I've finished F214 (not learned yet tho)
and only done Cellular control in F215!!

Does anyone have June 2014 papers???
F215 june 2014 unofficial mark scheme:

Continuous variation example (1)

Body Length
Weight

Discontinuous variation example (1)

Eye colour
Gender

Frequency of dominant allele (3)

The answer is 0.5

45/60 are brown. (75%)
because brown is dominant this means that p^2 + 2pq = 0.75
1 - 0.75 = 0.25. Therefore q^2 = 0.25
Root . 25 = 0.5. Therefore q = 0.5
1 - 0.5 = 0.5. Therefore p = 0.5
Therefore allele frequency of p (dominant) = 0.5

How a gene is expressed (7)

Helix untwists
Hydrogen bonds break between bases
Chain unzips
Free nucleotides bind to template strand
mRNA complementary to template strand peels away
mRNA leaves through the nuclear pore
mRNA binds to small subunit of a ribosome
mRNA is exposed to the large subunit
1st tRNA brings an amino acid and attaches to the 1st codon
2nd...
3rd...
1st leaves to collect another
Continues until the ribosome reaches a stop codon
Polypeptide has now been assembled

Discuss the advantages and disadvantage of making ethanol via yeast fermentation compared to the chemical method (6 + 1 QWC)

ADVANTAGES//

Low temperature for enzymes to work at their optimum so cheaper energy costs
Low pressure so don't need expensive and strong equipment to withstand high pressures
Renewable source of sugar so better for the environment as don't need to use fossil fuels

DISADVANTAGES//

Slower rate of reaction as lower temperature
Batch process so less efficient - have to stop the reaction to clean out the batch and distill product
Lower volume of product produced as have to stop the reaction, whereas ethene --> ethanol is a continuous reaction.

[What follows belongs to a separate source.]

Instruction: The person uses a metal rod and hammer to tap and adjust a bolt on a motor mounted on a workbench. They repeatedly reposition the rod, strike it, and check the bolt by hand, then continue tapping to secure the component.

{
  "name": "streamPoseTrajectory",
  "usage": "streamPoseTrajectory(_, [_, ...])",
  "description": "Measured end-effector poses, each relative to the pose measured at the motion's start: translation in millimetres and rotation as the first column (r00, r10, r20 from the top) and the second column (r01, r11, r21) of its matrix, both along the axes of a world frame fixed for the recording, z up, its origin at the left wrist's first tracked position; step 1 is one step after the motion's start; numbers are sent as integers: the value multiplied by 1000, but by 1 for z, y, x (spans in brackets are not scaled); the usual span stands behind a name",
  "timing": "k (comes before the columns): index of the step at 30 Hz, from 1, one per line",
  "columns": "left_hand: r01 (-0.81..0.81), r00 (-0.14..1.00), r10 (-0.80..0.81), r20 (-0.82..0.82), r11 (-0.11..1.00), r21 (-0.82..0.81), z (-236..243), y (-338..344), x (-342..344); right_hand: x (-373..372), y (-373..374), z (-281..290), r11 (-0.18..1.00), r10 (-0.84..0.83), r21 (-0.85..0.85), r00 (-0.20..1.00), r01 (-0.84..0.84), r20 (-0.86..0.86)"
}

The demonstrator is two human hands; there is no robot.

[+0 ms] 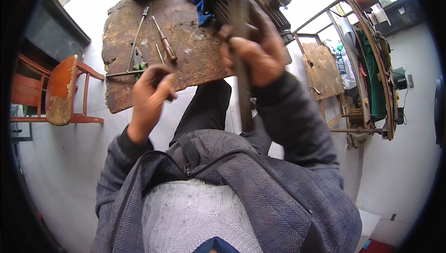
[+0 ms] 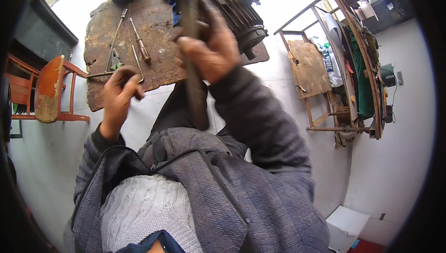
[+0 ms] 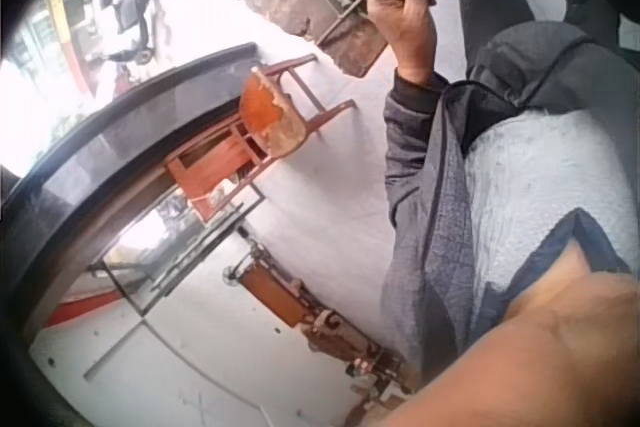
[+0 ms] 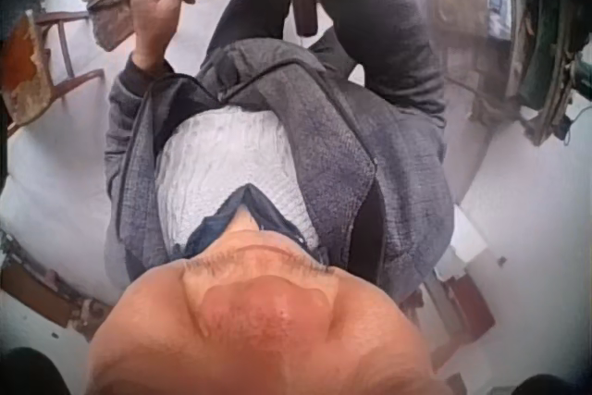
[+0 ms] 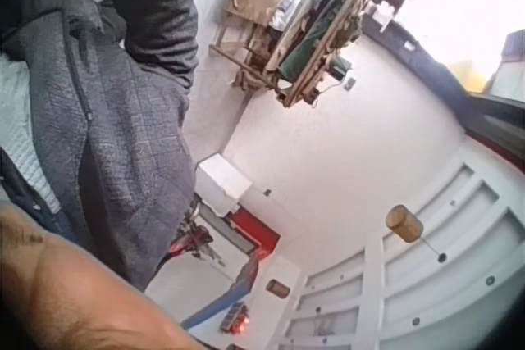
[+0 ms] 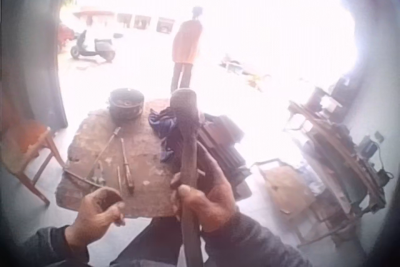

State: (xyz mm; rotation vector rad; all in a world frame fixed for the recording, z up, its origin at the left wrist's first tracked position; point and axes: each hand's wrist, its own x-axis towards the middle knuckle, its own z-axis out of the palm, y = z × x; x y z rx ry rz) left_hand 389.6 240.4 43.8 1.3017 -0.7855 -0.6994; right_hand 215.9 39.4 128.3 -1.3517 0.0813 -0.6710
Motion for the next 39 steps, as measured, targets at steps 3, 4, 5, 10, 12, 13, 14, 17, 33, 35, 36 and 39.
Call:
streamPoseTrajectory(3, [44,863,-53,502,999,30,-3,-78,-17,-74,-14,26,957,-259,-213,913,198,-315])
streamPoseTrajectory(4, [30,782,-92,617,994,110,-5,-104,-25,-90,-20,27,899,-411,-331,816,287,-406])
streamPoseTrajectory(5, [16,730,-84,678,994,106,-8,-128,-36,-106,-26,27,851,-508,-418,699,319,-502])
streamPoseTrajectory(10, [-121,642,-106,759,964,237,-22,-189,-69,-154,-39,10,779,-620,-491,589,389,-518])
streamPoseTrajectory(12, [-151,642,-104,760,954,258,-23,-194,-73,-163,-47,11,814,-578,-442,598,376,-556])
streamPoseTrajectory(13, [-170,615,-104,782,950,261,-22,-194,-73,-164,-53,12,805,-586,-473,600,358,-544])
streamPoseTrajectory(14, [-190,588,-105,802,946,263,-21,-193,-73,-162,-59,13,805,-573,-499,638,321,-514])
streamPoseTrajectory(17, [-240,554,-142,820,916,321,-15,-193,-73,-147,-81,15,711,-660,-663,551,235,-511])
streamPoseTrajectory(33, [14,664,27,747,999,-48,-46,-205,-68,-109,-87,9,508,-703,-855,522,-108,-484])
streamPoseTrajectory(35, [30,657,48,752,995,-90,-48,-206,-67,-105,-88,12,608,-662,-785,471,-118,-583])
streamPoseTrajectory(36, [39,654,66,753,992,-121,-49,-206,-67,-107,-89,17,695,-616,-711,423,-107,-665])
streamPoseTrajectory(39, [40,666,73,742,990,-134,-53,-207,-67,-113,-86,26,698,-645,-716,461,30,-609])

Enzyme that turns mRNA into DNA (1)

Reverse transcriptase

Question about muscles with blank spaces (5)

1. Mitochondria
2. Oxidative Phosporylation
3. Creatine Phospate
4. Cross Bridge
5. Myosin Head

Neuromuscular junction labels (3)

1. Protein
2. Synaptic cleft
3. Acetylcholinesterase

Difference between Pioneer Community/Climax Community (2)

Primary: Living organisms which first begin to colonise bare ground (e.g sea rocket close to water line on a sand dune)
Climax: The stable community that emerges at the end of succession

Difference between preservation and Conservation (2)

Preservation is leaving a habitat alone, (non-intrusive)
Conservation is active maintenance of a habitat, e.g. coppicing felling

Difference between Decomposition and denitrification (2)

Decomposition is the decay of recently dead organisms, (decomposers are saproprhytic bacteria), Denitrification is the conversion of nitrates to Nitrogen by bacteria.

Difference between Nitrogen fixation and Nitrification (2)

Nitrogen fixiation is conversion of Nitrogen to ammonia ions and nitrates by lightning, haber provess and Rhibozium bacteria
Nitrification is oxidation of ammonia ions to nitrates and nitrites.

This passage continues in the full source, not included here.